**Task to carry out**
Examine the material below and count the lines that hold the word "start". Report only the number.

**Provided data**
☆ ☆ ☆ ☆ ☆ ☆ ☆

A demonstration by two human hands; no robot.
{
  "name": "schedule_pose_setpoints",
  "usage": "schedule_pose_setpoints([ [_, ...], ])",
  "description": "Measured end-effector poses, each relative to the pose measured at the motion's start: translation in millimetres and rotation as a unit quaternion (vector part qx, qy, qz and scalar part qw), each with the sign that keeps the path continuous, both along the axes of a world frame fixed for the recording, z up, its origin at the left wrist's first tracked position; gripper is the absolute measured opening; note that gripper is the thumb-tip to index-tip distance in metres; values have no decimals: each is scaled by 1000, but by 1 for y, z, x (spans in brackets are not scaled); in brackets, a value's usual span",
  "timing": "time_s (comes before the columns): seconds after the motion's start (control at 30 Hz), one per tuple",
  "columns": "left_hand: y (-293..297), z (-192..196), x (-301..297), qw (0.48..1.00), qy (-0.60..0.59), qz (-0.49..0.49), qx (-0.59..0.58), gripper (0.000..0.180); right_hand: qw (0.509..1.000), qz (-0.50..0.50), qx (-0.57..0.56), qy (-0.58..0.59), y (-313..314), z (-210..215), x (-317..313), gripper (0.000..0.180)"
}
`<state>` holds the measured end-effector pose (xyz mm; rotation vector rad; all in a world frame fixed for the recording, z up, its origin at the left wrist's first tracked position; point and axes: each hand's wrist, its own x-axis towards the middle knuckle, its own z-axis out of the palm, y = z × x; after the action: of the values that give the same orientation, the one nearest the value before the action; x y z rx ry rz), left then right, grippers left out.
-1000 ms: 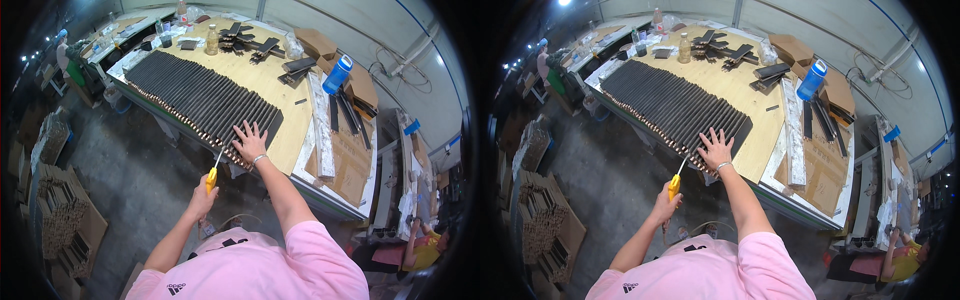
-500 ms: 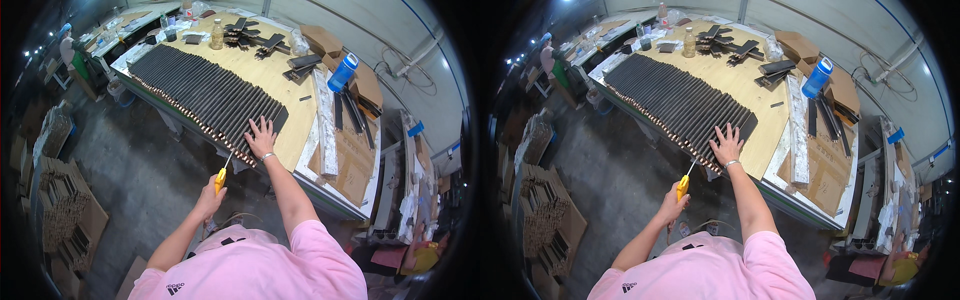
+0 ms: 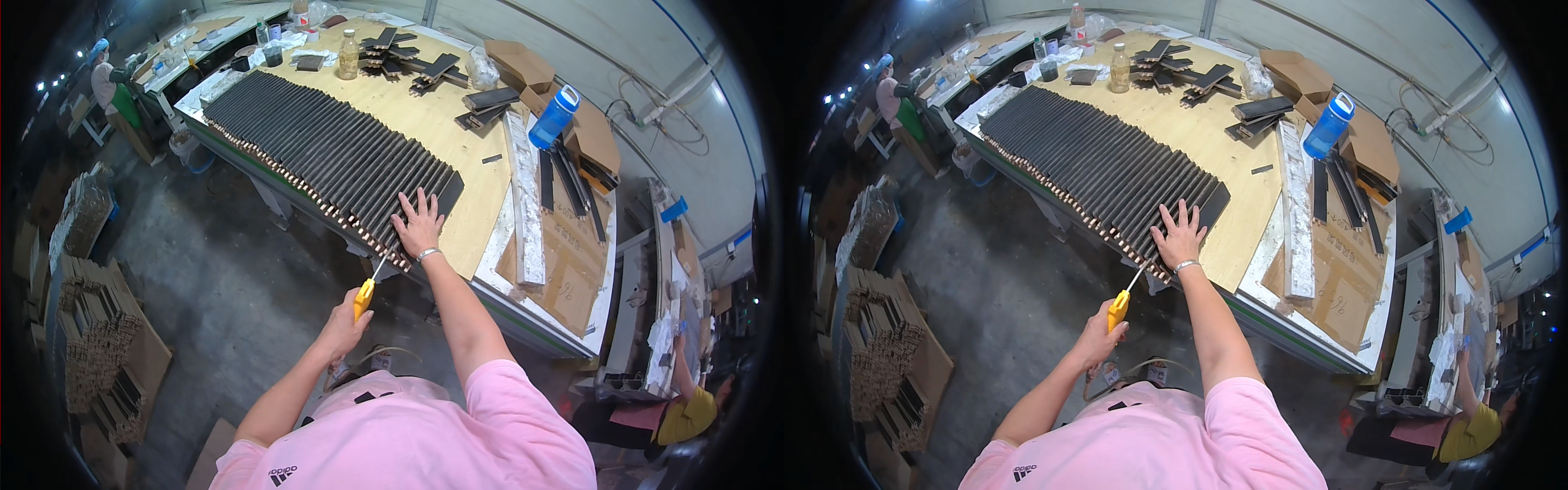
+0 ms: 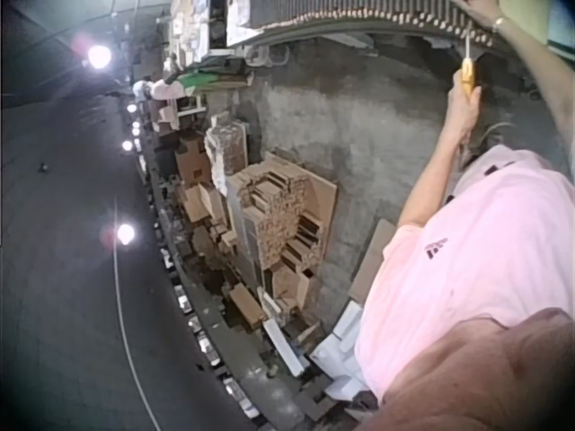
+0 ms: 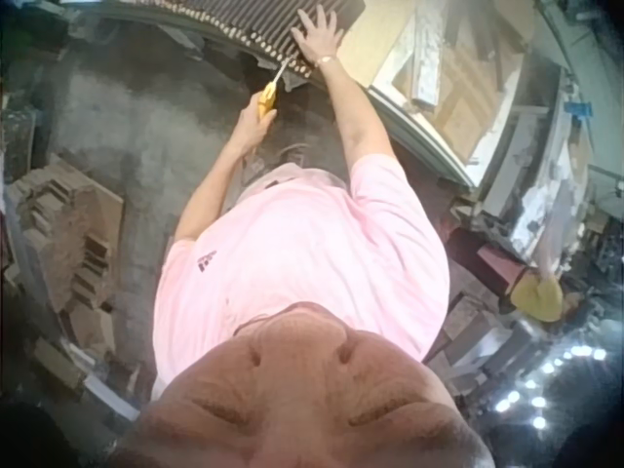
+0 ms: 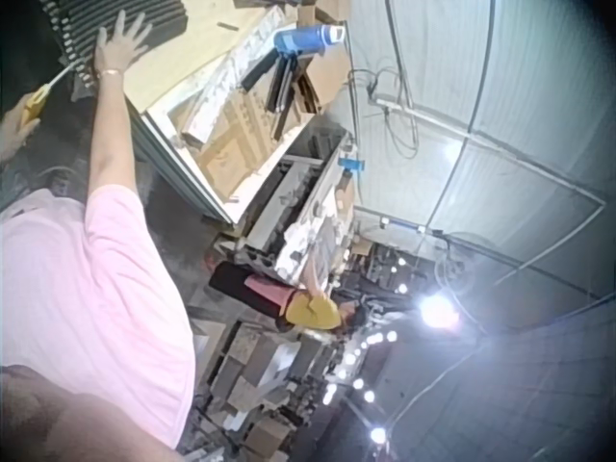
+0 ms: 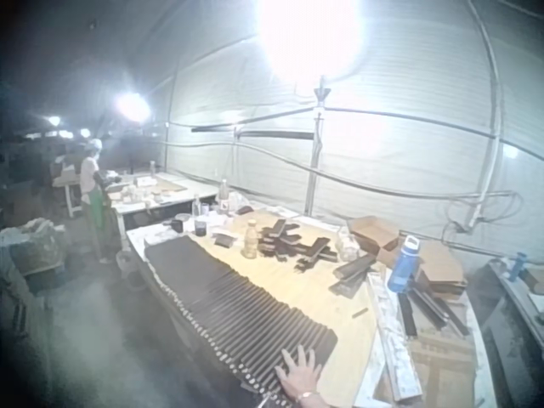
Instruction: The person aligns several black wood slats on a work surface, uses a yellow utility knife to cut along the edge of the slats, and applies a dark liquid finish to a small wood block using a brush and cloth.
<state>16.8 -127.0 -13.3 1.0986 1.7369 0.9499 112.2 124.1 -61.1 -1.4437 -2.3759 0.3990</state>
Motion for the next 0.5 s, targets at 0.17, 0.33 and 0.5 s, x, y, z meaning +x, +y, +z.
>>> schedule_pose_setpoints([
  [0.17,-1,1,0,1000,17,-5,11,47,1000,0,6,1,-1,1,0,58],
  [0.33,-2,0,-1,1000,17,-1,15,48,1000,-6,2,-3,-2,4,0,59],
  [0.5,-2,-2,-4,1000,5,7,19,48,999,-6,6,41,0,-1,1,60],
])
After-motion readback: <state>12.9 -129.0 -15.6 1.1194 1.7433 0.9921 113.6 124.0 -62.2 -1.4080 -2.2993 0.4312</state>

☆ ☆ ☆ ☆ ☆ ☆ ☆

**Exercise output**
2